Items from a data source:
○ ○ ○ ○ ○ ○ ○

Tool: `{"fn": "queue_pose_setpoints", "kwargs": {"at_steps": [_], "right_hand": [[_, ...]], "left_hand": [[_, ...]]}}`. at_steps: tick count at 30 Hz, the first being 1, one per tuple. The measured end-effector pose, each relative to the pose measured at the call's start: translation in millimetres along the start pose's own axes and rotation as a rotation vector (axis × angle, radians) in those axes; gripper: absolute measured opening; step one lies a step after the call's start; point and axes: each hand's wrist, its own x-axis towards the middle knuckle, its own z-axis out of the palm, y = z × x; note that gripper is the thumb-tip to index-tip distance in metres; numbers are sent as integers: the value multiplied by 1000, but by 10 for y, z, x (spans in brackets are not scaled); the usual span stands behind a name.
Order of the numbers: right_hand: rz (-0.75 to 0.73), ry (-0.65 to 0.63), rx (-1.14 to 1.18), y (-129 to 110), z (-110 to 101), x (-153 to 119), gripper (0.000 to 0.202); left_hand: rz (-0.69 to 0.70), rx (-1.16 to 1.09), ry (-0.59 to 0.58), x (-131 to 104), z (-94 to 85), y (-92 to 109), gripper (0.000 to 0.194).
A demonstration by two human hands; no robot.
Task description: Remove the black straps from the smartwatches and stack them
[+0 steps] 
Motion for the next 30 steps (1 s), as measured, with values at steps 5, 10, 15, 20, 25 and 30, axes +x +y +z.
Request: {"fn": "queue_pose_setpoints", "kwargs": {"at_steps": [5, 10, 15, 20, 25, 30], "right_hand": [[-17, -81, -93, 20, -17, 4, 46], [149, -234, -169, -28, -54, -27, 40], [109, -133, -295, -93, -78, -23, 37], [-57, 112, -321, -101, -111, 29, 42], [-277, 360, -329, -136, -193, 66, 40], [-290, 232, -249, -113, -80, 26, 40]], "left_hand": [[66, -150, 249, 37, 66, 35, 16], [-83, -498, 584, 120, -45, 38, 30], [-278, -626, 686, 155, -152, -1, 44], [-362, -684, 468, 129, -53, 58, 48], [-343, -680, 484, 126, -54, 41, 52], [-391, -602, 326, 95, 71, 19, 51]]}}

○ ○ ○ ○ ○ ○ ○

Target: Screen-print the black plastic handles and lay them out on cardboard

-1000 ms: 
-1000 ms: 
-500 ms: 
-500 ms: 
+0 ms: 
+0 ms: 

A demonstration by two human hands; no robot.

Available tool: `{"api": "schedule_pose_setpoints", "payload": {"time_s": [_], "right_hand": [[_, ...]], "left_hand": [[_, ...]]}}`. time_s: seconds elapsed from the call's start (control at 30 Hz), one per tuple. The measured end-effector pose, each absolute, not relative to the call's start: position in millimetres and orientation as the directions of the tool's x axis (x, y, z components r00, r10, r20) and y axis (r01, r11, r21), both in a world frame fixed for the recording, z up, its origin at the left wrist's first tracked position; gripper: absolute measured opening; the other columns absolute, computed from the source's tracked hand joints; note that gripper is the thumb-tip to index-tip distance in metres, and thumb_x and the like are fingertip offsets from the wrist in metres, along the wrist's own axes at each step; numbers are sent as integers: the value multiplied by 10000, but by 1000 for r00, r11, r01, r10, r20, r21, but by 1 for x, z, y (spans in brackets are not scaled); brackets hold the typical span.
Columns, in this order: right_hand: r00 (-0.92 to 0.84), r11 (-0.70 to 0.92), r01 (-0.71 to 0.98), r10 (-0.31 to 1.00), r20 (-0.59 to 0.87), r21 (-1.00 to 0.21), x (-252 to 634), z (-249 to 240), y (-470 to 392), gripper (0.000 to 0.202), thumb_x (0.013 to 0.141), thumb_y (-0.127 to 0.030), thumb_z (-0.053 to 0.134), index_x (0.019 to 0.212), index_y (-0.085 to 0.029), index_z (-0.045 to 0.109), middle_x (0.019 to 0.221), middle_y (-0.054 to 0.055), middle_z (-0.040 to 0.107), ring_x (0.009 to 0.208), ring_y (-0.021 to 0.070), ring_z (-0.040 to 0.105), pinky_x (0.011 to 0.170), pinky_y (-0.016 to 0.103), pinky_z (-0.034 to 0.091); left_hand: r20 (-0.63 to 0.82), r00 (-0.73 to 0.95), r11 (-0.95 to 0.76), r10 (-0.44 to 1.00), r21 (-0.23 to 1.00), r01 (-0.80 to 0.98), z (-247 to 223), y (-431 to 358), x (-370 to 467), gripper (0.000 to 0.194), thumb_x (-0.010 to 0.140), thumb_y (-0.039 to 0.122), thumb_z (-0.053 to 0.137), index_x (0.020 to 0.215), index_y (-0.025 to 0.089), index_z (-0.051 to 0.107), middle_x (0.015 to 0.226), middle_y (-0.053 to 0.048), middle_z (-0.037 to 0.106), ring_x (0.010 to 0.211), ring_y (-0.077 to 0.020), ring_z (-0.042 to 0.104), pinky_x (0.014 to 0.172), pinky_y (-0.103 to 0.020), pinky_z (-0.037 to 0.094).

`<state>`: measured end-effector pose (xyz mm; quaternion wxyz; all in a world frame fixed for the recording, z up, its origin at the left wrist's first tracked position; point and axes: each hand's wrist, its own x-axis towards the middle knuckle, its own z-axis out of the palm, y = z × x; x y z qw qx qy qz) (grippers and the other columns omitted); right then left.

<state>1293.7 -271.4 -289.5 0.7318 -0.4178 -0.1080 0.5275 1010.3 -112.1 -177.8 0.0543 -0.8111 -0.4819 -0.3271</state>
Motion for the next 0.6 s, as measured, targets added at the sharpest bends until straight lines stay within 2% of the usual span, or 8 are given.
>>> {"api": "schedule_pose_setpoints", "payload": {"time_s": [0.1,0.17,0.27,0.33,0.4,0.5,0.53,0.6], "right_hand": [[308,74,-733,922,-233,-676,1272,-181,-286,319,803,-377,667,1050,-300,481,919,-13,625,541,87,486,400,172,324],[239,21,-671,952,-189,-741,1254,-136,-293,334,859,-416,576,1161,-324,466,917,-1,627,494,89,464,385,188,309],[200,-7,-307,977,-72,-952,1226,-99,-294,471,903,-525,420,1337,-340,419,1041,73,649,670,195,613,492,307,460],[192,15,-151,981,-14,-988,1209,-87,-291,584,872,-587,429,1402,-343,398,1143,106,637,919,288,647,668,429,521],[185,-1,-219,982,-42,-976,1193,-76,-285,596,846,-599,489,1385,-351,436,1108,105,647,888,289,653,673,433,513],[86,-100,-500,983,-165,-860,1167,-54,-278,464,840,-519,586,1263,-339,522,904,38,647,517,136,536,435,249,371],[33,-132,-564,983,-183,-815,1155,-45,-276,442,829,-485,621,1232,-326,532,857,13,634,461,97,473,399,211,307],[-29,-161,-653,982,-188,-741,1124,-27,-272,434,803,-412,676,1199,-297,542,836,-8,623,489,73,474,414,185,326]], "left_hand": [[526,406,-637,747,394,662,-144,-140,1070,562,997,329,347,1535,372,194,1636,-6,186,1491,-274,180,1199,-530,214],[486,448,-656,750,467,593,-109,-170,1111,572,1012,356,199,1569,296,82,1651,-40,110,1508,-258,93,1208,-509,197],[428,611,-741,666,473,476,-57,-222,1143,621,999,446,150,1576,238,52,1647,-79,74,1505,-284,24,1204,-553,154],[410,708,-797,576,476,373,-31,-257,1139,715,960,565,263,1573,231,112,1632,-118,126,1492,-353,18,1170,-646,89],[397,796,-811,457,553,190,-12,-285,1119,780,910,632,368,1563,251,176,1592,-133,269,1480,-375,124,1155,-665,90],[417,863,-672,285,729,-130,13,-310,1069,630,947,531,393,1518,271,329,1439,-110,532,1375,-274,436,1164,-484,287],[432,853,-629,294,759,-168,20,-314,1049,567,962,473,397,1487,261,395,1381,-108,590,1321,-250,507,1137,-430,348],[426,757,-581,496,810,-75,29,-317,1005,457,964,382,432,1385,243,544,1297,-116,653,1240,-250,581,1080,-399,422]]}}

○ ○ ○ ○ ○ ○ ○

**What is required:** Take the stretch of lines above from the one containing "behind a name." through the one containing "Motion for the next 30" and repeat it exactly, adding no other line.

**Exercise answer:**
Tool: `{"fn": "queue_pose_setpoints", "kwargs": {"at_steps": [_], "right_hand": [[_, ...]], "left_hand": [[_, ...]]}}`. at_steps: tick count at 30 Hz, the first being 1, one per tuple. The measured end-effector pose, each relative to the pose measured at the call's start: translation in millimetres along the start pose's own axes and rotation as a rotation vector (axis × angle, radians) in those axes; gripper: absolute measured opening; step one lies a step after the call's start; point and axes: each hand's wrist, its own x-axis towards the middle knuckle, its own z-axis out of the palm, y = z × x; note that gripper is the thumb-tip to index-tip distance in metres; numbers are sent as integers: the value multiplied by 1000, but by 10 for y, z, x (spans in brackets are not scaled); the usual span stands behind a name.
Order of the numbers: right_hand: rz (-0.75 to 0.73), ry (-0.65 to 0.63), rx (-1.14 to 1.18), y (-129 to 110), z (-110 to 101), x (-153 to 119), gripper (0.000 to 0.202); left_hand: rz (-0.69 to 0.70), rx (-1.16 to 1.09), ry (-0.59 to 0.58), x (-131 to 104), z (-94 to 85), y (-92 to 109), gripper (0.000 to 0.194).
A demonstration by two human hands; no robot.
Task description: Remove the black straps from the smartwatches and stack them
[+0 steps] 
Motion for the next 30 steps (1 s), as measured, with values at steps 5, 10, 15, 20, 25 and 30, axes +x +y +z.

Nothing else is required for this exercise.